Are you paying someone to do this?

The IPKat spends a good deal of time, as has been mentioned in the past, deleting spam, junk, phoney comments, irrelevant and unsolicited advertisements and feeble attempts at search engine optimisation.  He has just received yet another one, purportedly from a patent attorney who, according to his website, also practises in the fields of "personal Injury, car accident, construction, accident, drunk driving, accident, wrongful death, slip and fall, pedestrian accident, taxi accident,  premises liability".
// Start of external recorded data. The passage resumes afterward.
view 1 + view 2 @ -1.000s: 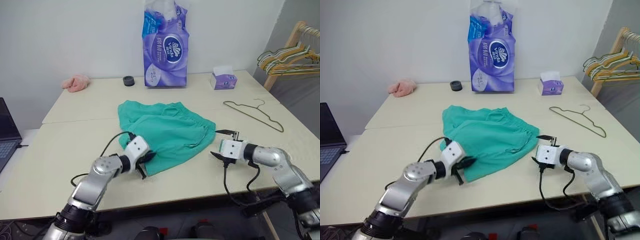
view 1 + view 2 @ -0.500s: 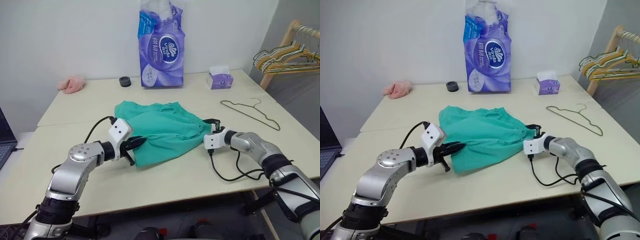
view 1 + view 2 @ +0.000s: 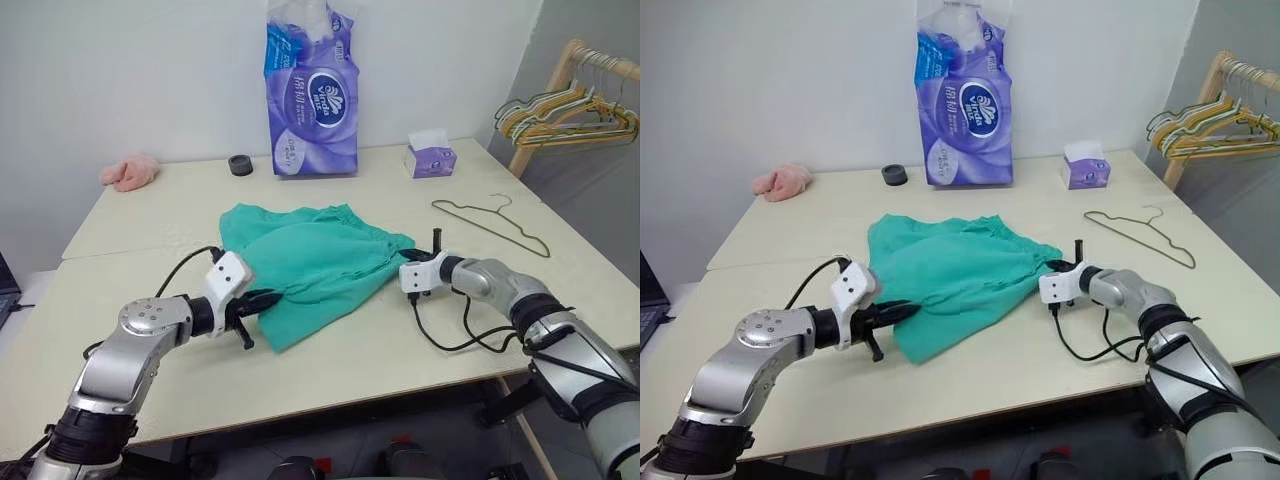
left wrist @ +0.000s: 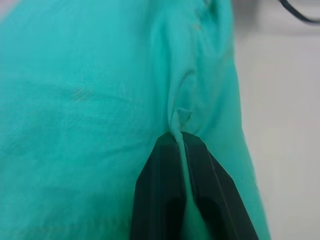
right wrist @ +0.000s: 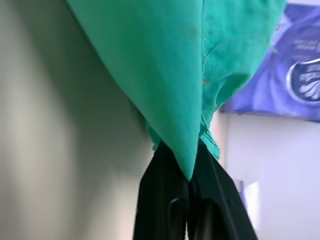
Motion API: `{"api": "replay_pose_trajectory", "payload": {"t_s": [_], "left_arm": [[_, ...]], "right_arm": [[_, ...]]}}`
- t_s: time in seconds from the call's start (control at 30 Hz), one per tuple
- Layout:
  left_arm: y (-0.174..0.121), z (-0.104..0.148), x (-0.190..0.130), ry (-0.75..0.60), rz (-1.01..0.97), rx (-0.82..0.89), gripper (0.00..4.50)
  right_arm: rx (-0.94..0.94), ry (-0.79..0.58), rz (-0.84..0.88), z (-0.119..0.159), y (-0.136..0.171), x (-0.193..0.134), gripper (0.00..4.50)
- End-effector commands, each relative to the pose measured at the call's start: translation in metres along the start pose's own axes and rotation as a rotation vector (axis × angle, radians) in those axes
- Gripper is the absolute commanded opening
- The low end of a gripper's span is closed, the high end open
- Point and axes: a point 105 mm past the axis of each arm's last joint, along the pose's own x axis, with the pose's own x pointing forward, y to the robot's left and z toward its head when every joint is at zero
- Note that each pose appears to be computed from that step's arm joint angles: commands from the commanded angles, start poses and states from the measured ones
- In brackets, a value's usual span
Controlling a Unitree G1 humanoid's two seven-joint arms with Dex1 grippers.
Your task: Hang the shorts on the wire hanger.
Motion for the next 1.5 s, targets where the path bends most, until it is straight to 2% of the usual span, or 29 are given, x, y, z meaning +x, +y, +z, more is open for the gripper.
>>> {"api": "replay_pose_trajectory", "payload": {"t_s": [0.03,0.13,0.27,0.47,0.63,0.73,0.87,1.13,1.23,1.27,1.37,1.5], "left_arm": [[-0.021,-0.007,0.002,0.043,-0.116,0.054,0.0],[-0.044,-0.021,0.003,0.098,-0.234,0.065,0.0],[-0.067,-0.034,0.001,0.158,-0.367,0.072,0.0],[-0.059,-0.038,-0.003,0.198,-0.394,0.108,0.0],[-0.052,-0.04,-0.005,0.218,-0.407,0.137,0.0],[-0.052,-0.041,-0.006,0.223,-0.421,0.145,0.0],[-0.059,-0.042,-0.007,0.226,-0.467,0.145,0.0],[-0.069,-0.043,-0.009,0.222,-0.507,0.145,0.0],[-0.077,-0.043,-0.009,0.213,-0.529,0.085,0.0],[-0.077,-0.042,-0.007,0.203,-0.514,0.076,0.22],[-0.079,-0.039,-0.005,0.185,-0.507,0.057,0.92],[-0.083,-0.039,-0.008,0.189,-0.516,0.046,2.12]], "right_arm": [[-0.036,-0.016,-0.034,-0.003,-0.021,-0.009,0.03],[-0.051,-0.011,0.032,-0.011,-0.013,-0.023,0.03],[-0.022,-0.001,0.214,-0.013,0.012,-0.057,0.03],[0.114,0.093,0.415,-0.001,0.033,-0.108,0.03],[0.194,0.144,0.48,0.009,0.039,-0.132,0.03],[0.251,0.13,0.536,0.025,0.05,-0.144,0.03],[0.291,0.106,0.564,0.043,0.054,-0.151,0.03],[0.292,0.093,0.573,0.049,0.053,-0.149,0.03],[0.326,0.065,0.606,0.056,0.056,-0.149,0.03],[0.334,0.059,0.621,0.057,0.057,-0.15,0.01],[0.329,0.052,0.66,0.059,0.058,-0.154,0.66],[0.371,0.005,0.737,0.067,0.058,-0.166,1.95]]}}
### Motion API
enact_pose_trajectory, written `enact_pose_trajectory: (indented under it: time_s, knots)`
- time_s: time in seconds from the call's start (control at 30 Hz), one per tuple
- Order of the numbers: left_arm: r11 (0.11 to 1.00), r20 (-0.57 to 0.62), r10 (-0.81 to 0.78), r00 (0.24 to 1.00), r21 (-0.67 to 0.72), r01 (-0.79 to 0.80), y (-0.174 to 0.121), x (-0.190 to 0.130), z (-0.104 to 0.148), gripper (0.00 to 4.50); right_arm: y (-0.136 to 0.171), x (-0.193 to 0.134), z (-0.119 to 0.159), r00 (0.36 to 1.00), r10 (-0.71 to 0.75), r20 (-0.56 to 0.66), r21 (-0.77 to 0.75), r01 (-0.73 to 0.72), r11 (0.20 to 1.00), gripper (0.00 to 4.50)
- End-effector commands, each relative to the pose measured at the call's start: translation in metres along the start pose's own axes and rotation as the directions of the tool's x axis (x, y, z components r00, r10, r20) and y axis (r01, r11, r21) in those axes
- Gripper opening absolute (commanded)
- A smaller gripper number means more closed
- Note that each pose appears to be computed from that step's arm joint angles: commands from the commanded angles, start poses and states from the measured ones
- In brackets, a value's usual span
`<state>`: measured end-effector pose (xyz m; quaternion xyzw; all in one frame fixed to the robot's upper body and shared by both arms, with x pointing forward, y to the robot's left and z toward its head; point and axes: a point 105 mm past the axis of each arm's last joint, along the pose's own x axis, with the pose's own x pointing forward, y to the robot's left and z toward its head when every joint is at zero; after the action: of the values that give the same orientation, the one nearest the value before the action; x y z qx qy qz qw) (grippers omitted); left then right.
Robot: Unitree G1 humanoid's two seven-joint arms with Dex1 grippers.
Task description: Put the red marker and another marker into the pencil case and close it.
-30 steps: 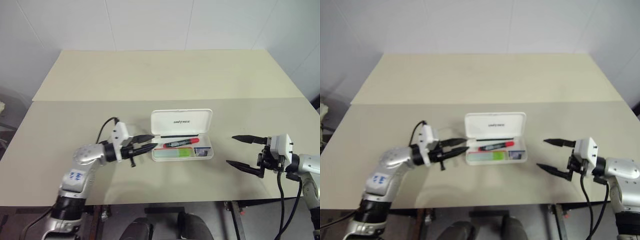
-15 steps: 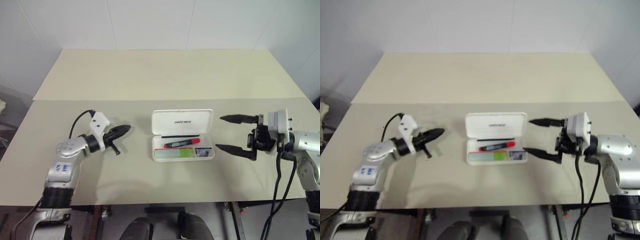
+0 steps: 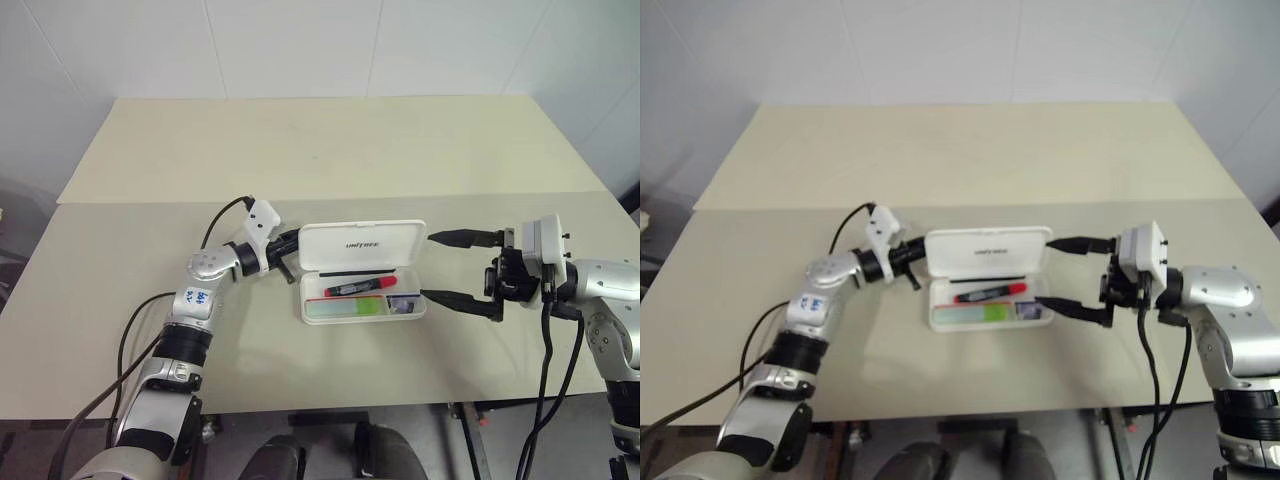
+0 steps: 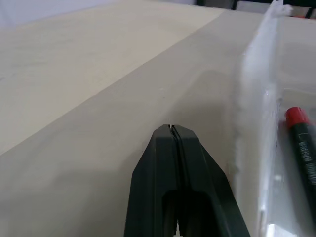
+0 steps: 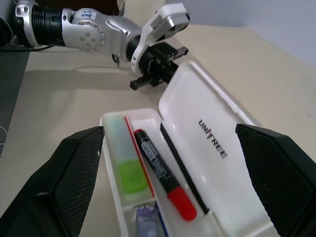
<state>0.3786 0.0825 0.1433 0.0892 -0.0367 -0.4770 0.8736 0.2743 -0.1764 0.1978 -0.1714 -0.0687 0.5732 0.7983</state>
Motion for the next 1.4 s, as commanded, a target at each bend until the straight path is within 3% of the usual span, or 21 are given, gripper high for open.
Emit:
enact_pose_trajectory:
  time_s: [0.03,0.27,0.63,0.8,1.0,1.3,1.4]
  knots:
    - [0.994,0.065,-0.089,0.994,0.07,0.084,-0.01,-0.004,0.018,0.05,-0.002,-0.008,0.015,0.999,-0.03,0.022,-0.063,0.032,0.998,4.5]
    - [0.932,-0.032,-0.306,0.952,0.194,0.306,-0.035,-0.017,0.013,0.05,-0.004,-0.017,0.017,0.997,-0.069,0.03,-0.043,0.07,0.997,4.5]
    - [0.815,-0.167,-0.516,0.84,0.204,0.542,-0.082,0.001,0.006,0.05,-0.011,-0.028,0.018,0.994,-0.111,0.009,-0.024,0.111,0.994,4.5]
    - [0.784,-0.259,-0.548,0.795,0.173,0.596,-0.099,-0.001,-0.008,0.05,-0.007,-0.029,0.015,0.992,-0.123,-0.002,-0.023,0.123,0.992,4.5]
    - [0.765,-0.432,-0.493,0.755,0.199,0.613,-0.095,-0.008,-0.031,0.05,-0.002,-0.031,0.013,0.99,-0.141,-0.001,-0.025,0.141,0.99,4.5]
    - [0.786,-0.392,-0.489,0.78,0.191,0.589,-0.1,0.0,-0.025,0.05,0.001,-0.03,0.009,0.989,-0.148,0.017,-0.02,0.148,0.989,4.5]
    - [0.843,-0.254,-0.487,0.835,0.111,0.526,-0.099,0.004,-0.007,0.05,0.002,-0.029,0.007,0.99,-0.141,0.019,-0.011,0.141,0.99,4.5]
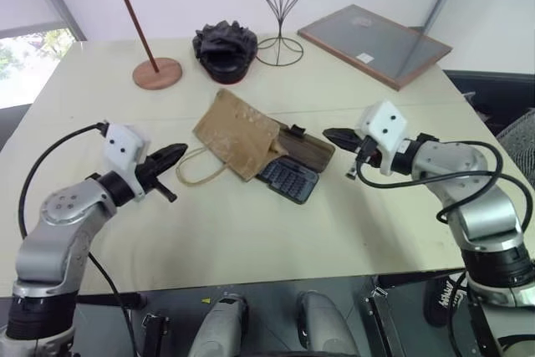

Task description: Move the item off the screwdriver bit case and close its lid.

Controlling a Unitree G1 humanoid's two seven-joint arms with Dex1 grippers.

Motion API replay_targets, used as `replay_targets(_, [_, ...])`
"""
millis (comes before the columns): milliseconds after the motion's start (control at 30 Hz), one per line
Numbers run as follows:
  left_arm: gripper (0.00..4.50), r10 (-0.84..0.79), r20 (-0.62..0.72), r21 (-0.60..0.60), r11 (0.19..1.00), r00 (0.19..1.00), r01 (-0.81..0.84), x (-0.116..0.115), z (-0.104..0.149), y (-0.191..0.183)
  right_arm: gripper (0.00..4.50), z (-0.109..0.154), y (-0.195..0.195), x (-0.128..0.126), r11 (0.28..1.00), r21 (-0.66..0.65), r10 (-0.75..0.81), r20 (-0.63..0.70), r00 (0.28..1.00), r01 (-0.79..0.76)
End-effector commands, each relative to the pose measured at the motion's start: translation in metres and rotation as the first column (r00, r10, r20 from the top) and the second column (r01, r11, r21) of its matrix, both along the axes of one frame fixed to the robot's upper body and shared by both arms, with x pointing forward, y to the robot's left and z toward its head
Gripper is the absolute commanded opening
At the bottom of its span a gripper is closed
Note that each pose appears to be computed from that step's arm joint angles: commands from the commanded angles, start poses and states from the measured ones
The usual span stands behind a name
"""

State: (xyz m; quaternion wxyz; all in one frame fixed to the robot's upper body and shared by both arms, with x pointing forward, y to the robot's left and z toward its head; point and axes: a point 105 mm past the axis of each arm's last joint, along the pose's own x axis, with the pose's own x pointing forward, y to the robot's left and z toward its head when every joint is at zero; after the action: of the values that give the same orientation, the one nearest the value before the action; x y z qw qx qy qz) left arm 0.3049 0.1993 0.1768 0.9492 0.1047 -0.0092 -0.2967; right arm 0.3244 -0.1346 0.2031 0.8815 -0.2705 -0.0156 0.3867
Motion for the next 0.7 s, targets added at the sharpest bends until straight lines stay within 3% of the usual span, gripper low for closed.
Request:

This is what the Kat, moderating readers' comments, found among the unmoderated comments awaiting him this evening:
attorney-online.info has left a new comment on your post "AIPPI calls for CJEU status quo in unitary patent ...":  
I like your legal articles, especially ones regarding patent law, copyright etc. Patent law issues are very complicated, but you make them absolutely clear. If you are a practicing patent attorney, please submit you contacts to my attorney directory. I invite there only best lawyers and make detailed descriptions about their services and practice areas. For example, look at the category with NY patent attorneys http://attorney-online.info/dir/patent/new_york/947 I wish more people to be listed there to provide a good choice for people who need high quality legal services. 
This Kat has no idea whether the patent attorney in question has sought to post this comment beneath the post in question, or indeed whether he does indeed practise in all those areas.  Nor does he know whether the advertisement is intended to promote the attorney in question or Attorney Online (which, when the IPKat visited its primarily US-oriented website, was also carrying an advertisement for a substantial English law firm, Irwin Mitchell) . What he does know is that, on occasions in the past when he has contacted individual lawyers or law firms whose names have been linked to text of this nature, they invariably disclaim any knowledge of such material and insist that they certainly never authorised it. Curiously, after the Kat has expressed his indignation, the unwanted posts cease with immediate effect.

Someone must be doing this, since it these comments are unlikely to be entirely self-generating  -- and someone is presumably getting paid for doing it.  Moreover, someone expects to get the benefit from it.

This Kat has occasionally seen, and indeed received, advertisements offering excellent pay to anyone willing to do some "writing for the internet" from the comfort of their own home, with no previous experience or qualification required.  Are the people who answer those advertisements the same people who are writing and attempting to post material of this nature in an attempt to raise the web profile of an SEO client?  Or merely seeking to gain some free advertising? It would be good to know.
Are you paying someone to do this? Are you paying someone to do this? Reviewed by Jeremy on Tuesday, October 30, 2012 Rating: 5

3 comments:

  1. This site has been registered by:

    Name:Kemskyj Sergij Oleksandrovych
    Street: Zhovtneva st. 50a-10
    City: Korosten
    State/Province: Zhytomyr Oblast
    Postal Code: 11500
    Country: Ukraine
    Phone: +380.983422723
    Email: kemskiy@gmail.com

    That is the only public answer. His means, motivation or employment have to be asked or guessed.

    A robot can have easily been used, crawling the web for expression "patent law" for eg.

    Ads seem to come from googleAds. It can be guessed that it is a way to earn some quick money everytime someone click on them.

    Remember the Telecoms Package, voted by European Parliament in 2009? Beside the famous amendment 138, there were some provisions against spam:

    "Article 15 3. Member States shall take appropriate measures to ensure that unsolicited communications for the purposes of direct marketing, in cases other than those referred to in paragraphs 1 and 2, are not allowed either without the con­ sent of the subscribers or users concerned or in respect of subscribers or users who do not wish to receive these communications, the choice between these options to be deter­ mined by national legislation, taking into account that both options must be free of charge for the subscriber or user."

    How has this directive been implemented in UK?

    ReplyDelete
  2. @Gibus: thanks so much for your very helpful comment. I believe that the UK is up-to-date with its telecoms implementations. The problem, though, is how to achieve effective enforcement ...

    ReplyDelete
  3. Unfortunately, by linking to the quoted page in your blog post, you are boosting the ranking of that page in search engines by implicit endorsement from a high-traffic, highly-rated blog. You are also likely driving eyeballs to that page. This, ultimately, is what the spammers want, and, in truth, now seem to have achieved.